• Your goal
Beginning with the first line of the data below, extract each line up to and including the one containing "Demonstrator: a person". Copy them exactly and add nothing.

• • • • •

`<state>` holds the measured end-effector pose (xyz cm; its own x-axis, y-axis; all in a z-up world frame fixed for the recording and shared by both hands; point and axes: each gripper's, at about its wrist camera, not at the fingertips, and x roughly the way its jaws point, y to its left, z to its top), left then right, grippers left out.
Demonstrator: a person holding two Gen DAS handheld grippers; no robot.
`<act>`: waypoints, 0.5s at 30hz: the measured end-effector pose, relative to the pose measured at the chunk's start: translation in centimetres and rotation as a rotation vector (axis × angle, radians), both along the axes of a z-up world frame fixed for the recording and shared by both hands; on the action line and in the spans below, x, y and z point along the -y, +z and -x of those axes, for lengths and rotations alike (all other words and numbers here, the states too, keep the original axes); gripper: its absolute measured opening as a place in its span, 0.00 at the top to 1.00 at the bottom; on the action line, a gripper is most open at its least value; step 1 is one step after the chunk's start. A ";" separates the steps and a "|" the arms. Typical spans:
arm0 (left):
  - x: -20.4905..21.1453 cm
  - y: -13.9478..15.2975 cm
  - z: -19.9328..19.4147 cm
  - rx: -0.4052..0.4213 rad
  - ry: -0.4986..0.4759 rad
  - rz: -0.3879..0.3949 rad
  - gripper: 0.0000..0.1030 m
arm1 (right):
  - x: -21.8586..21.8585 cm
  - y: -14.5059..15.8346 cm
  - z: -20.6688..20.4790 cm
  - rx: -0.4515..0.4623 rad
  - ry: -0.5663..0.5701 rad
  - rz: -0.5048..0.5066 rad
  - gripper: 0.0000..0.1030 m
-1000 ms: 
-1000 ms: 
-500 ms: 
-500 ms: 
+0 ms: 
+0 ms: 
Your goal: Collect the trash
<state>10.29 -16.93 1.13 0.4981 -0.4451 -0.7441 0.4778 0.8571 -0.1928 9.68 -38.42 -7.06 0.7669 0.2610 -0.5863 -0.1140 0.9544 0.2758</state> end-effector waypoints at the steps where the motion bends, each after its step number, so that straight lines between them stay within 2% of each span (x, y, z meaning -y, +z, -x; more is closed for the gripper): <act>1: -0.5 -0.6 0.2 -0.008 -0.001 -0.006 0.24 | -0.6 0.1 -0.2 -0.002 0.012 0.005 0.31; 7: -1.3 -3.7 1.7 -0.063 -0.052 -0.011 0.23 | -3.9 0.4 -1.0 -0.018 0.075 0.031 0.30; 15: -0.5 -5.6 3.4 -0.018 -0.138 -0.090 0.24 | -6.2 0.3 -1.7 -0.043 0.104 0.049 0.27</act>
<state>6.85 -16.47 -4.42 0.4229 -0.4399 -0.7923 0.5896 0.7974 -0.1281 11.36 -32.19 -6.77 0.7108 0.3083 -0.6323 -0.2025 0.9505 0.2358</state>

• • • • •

• Output below
`<state>` holds the measured end-effector pose (xyz cm; its own x-axis, y-axis; all in a z-up world frame fixed for the recording and shared by both hands; point and axes: each gripper's, at about its wrist camera, not at the fingertips, and x roughly the way its jaws point, y to its left, z to its top), left then right, grippers left out.
Demonstrator: a person holding two Gen DAS handheld grippers; no robot.

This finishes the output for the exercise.